Description of the task:
If a line in the listing below has the string "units", copy it out.
+===+
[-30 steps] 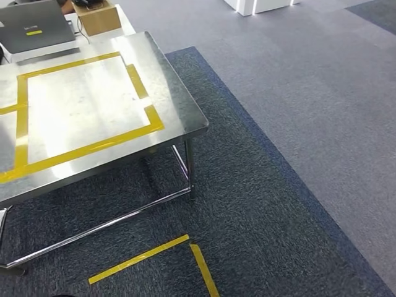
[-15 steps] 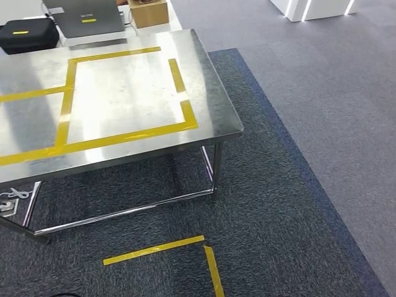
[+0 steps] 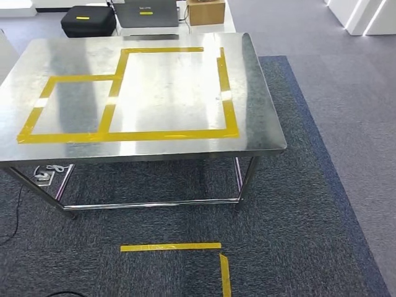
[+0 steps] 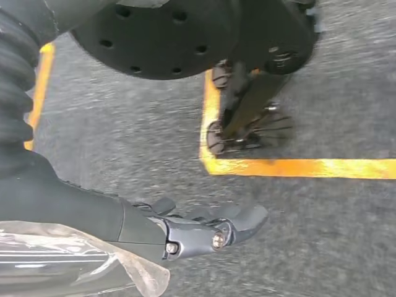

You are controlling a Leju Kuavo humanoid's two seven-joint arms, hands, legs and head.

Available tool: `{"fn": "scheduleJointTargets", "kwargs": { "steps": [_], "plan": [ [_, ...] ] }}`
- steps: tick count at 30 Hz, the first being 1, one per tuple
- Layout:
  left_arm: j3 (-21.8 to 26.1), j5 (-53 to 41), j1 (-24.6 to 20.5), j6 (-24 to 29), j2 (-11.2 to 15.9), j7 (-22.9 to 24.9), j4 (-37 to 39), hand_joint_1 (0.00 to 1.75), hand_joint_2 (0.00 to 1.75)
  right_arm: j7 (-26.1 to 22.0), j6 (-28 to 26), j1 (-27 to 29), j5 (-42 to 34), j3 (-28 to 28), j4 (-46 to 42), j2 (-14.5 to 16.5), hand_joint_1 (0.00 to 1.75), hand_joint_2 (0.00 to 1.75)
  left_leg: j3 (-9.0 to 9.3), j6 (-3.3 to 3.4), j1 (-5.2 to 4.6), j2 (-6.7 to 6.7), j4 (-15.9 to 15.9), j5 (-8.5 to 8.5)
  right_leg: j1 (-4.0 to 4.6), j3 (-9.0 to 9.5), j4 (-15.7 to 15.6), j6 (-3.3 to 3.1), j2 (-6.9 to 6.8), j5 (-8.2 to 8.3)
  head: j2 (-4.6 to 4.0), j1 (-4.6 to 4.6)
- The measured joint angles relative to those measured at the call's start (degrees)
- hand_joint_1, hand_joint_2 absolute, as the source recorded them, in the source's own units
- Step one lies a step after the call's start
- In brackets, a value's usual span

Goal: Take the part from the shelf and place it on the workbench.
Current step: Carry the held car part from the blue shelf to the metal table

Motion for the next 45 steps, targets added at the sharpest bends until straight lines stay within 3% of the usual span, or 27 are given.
{"fn": "scheduleJointTargets", "kwargs": {
  "steps": [1,2,3,4,6,8,9,11,13,15,17,19,21,23,24,25,27,29,31,34,39,45],
  "plan": [
    [0.0,0.0,0.0,0.0,0.0,0.0,0.0,1.75,1.75,0.0,0.0,0.0,-0.1,0.1,0.0,0.0,0.00,1.75,-0.21,-0.33,0.12,-0.70,0.0,0.11,0.00,0.25,-0.2,-0.34,-0.64,-0.01,0.00,-0.02],
    [0.0,0.0,0.0,0.0,0.0,0.1,0.0,1.75,1.75,0.0,0.0,0.0,-0.1,0.3,0.0,0.1,0.00,1.75,-0.31,-0.64,0.15,-0.54,0.1,0.02,-0.04,0.38,-0.4,-0.69,-1.37,0.04,0.00,-0.02],
    [0.0,0.0,0.0,0.0,0.0,0.1,0.0,1.75,1.75,0.0,0.0,0.0,-0.2,0.4,0.0,0.1,0.00,1.75,-0.62,-0.94,0.09,0.44,0.7,-0.42,-0.13,0.58,-0.5,-1.08,-2.11,0.05,0.00,-0.16],
    [0.0,0.0,-0.1,0.0,0.1,0.1,0.0,1.75,1.75,-0.1,0.0,-0.1,-0.2,0.5,0.0,0.2,0.00,1.75,-1.44,-1.24,0.01,1.99,2.5,-1.47,-0.21,0.80,-0.7,-1.47,-2.95,0.03,-0.01,-0.30],
    [-0.1,0.1,-0.3,0.0,0.1,0.1,0.0,1.75,1.75,-0.1,0.0,0.1,-0.3,0.7,0.0,0.2,0.00,1.75,-4.73,-1.73,0.08,5.17,9.3,-4.75,-0.09,1.14,-0.8,-2.05,-4.75,-0.26,-0.01,-0.60],
    [-0.1,0.1,-0.3,0.0,0.2,0.1,0.0,1.75,1.75,-0.1,0.0,0.2,-0.3,0.7,0.0,0.2,0.00,1.75,-7.88,-2.01,0.29,6.05,15.4,-6.67,0.06,1.42,-0.8,-2.26,-6.63,-0.60,-0.01,-0.61],
    [-0.1,0.1,-0.3,0.0,0.2,0.1,0.0,1.75,1.75,-0.1,0.0,0.2,-0.4,0.8,0.0,0.2,0.00,1.75,-8.18,-2.05,0.33,6.19,15.8,-6.05,0.09,1.60,-0.8,-2.24,-7.48,-0.78,-0.01,-0.60],
    [-0.1,0.1,-0.3,0.0,0.2,0.1,0.0,1.75,1.75,-0.1,0.0,0.1,-0.4,0.8,0.0,0.2,0.00,1.75,-5.54,-1.77,0.28,7.05,10.3,-2.15,0.12,2.20,-0.8,-1.98,-8.92,-1.22,-0.01,-0.61],
    [-0.1,0.1,-0.3,0.0,0.2,0.1,-0.1,1.75,1.75,-0.1,0.0,0.0,-0.4,0.8,0.0,0.2,0.00,1.75,-1.98,-1.15,-0.24,9.47,3.3,0.39,0.35,2.60,-0.8,-1.39,-10.19,-1.85,0.00,-0.63],
    [-0.1,0.1,-0.3,0.0,0.2,0.1,-0.1,1.75,1.75,-0.1,0.0,-0.1,-0.4,0.8,0.0,0.2,0.00,1.75,-0.81,-0.51,-0.73,10.55,0.8,0.27,0.60,2.81,-0.9,-0.75,-11.43,-2.36,0.00,-0.65],
    [-0.1,0.1,-0.2,0.0,0.2,0.1,-0.1,1.75,1.75,-0.1,0.0,-0.3,-0.4,0.8,0.0,0.2,0.00,1.75,-0.85,0.12,-0.63,9.37,0.4,0.36,0.57,3.40,-1.2,-0.19,-12.24,-2.66,0.01,-0.66],
    [-0.1,0.2,-0.1,0.0,0.2,0.1,-0.1,1.75,1.75,-0.2,0.0,-0.6,-0.4,0.8,0.0,0.2,0.00,1.75,-0.71,0.72,-0.29,8.35,-0.1,0.66,0.45,2.97,0.6,0.37,-9.85,-4.15,0.01,-0.37],
    [-0.1,0.2,-0.2,0.1,0.2,0.1,-0.1,1.75,1.75,-0.3,0.1,-0.6,-0.5,0.8,0.0,0.2,0.00,1.75,-0.64,1.13,-0.08,7.48,-0.3,0.79,0.39,-0.22,6.9,0.60,-6.41,-7.53,0.01,0.05],
    [-0.1,0.3,-0.3,0.1,0.2,0.1,-0.1,1.75,1.75,-0.3,0.3,-0.3,-0.7,0.8,0.0,0.3,0.00,1.75,-0.61,1.38,-0.11,6.59,-0.3,0.67,0.40,-4.44,14.0,0.63,-5.46,-9.74,0.02,0.15],
    [-0.1,0.3,-0.3,0.2,0.2,0.1,-0.1,1.75,1.75,-0.4,0.4,-0.1,-0.9,0.8,0.0,0.3,0.00,1.75,-0.49,1.44,-0.12,6.18,-0.3,0.57,0.40,-5.65,15.2,0.64,-5.39,-9.22,0.02,0.16],
    [-0.1,0.4,-0.3,0.2,0.2,0.1,-0.1,1.75,1.75,-0.4,0.5,0.0,-1.0,0.8,0.0,0.3,0.00,1.75,-0.30,1.44,-0.11,5.81,-0.3,0.43,0.40,-5.85,14.2,0.63,-5.39,-7.52,0.02,0.16],
    [-0.1,0.5,-0.3,0.2,0.2,0.1,-0.1,1.75,1.75,-0.5,0.7,-0.1,-1.2,0.8,0.0,0.2,0.00,1.75,0.23,1.17,-0.09,5.29,-0.2,0.04,0.37,-3.78,7.2,0.44,-5.26,-2.53,0.02,0.19],
    [-0.1,0.5,-0.4,0.3,0.2,0.1,-0.1,1.75,1.75,-0.6,0.9,-0.1,-1.5,0.8,0.0,0.2,0.00,1.75,0.49,0.62,-0.29,4.96,0.0,-0.45,0.37,-1.38,1.3,0.02,-4.94,0.25,0.02,0.16],
    [-0.1,0.6,-0.4,0.3,0.2,0.0,-0.1,1.75,1.75,-0.6,1.2,-0.1,-1.8,0.8,0.0,0.3,0.00,1.75,0.44,0.66,-0.49,4.80,0.3,-0.71,0.37,-0.71,0.0,-0.21,-4.77,0.59,0.02,0.11],
    [-0.1,0.7,-0.5,0.3,0.2,0.0,-0.1,1.75,1.75,-0.7,1.5,0.0,-2.2,1.0,0.0,0.3,0.00,1.75,0.54,1.26,-0.48,4.82,0.0,-0.64,0.45,-0.74,-0.1,-0.31,-4.73,0.67,0.02,0.09],
    [-0.1,0.8,-0.5,0.3,0.2,-0.1,-0.1,1.75,1.75,-0.7,1.7,-0.1,-2.3,1.2,0.0,0.3,0.00,1.75,0.83,0.89,-0.43,4.83,-0.5,-0.55,0.58,-0.63,-0.1,-0.80,-4.75,0.40,0.02,0.10],
    [-0.1,0.7,-0.5,0.3,0.2,-0.1,-0.1,1.75,1.75,-0.7,1.7,-0.1,-2.4,1.4,0.0,0.3,0.00,1.75,0.78,1.11,-0.62,4.83,-0.2,-0.76,0.33,-0.47,-0.3,-0.54,-4.81,0.55,0.02,0.10]
  ]
}}
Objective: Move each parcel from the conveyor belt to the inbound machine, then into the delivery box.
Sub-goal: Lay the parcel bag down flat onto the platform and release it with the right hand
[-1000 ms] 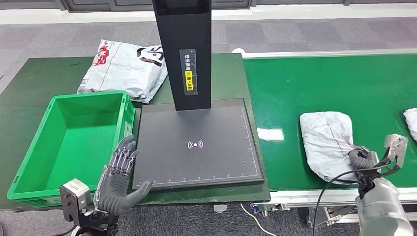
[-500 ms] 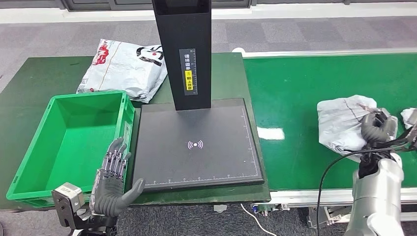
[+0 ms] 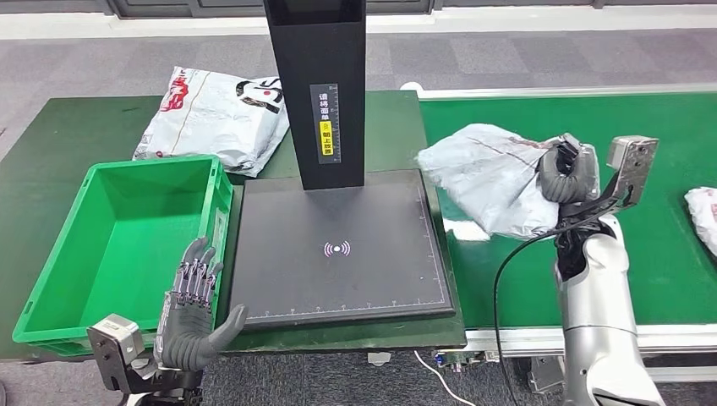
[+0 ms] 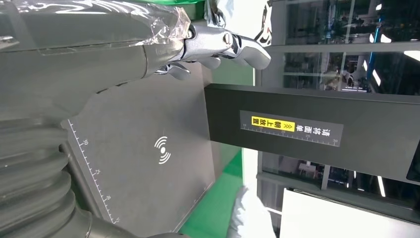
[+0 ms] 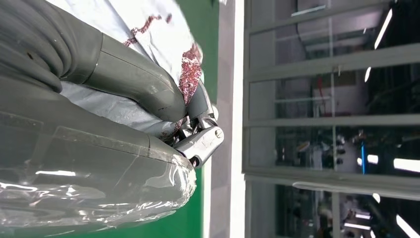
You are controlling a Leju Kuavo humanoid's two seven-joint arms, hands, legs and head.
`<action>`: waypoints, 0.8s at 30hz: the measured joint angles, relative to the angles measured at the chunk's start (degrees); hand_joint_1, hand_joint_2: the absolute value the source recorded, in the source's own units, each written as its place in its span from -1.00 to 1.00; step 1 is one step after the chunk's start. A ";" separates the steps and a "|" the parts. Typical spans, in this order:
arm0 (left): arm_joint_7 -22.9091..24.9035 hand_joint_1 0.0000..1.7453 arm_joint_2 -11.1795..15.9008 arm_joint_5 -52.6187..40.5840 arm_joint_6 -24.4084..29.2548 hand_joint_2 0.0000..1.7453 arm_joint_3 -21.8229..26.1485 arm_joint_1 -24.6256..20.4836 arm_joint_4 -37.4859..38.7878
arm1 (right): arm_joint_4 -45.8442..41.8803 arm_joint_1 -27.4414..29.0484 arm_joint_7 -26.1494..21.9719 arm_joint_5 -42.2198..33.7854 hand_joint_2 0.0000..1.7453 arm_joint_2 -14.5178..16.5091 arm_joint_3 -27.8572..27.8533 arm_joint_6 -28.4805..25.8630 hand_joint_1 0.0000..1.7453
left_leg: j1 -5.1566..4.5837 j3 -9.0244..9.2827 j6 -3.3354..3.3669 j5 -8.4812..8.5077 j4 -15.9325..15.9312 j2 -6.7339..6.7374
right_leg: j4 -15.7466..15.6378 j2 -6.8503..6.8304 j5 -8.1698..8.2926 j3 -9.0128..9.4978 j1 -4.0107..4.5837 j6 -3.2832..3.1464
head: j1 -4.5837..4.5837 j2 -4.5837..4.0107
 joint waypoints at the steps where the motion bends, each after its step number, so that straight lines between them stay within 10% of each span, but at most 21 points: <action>1: -0.01 -1.00 0.00 0.00 0.04 1.00 0.00 -0.01 0.04 | -0.15 -0.02 0.00 -0.11 1.00 0.03 0.41 0.01 1.00 | 0.00 -0.02 0.00 0.00 0.00 0.00 | 0.00 0.00 0.00 0.00 0.00 0.00 | 0.01 0.00; 24: -0.18 -1.00 -0.92 0.65 -0.31 1.00 -0.01 -3.33 2.78 | 10.17 -10.19 3.10 -3.33 1.00 15.10 28.92 5.89 1.00 | 0.24 -0.05 -0.28 0.13 -0.01 0.34 | 0.10 0.35 0.08 -0.22 0.22 -0.18 | 0.01 0.00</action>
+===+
Answer to this problem:
- hand_joint_1, hand_joint_2 absolute, as the source recorded them, in the source's own units
`<action>`: waypoints, 0.8s at 30hz: the measured joint angles, relative to the angles measured at the chunk's start (degrees); hand_joint_1, hand_joint_2: the absolute value the source recorded, in the source's own units, each written as its place in its span from -1.00 to 1.00; step 1 is one step after the chunk's start. A ";" separates the steps and a "|" the parts. Typical spans, in this order:

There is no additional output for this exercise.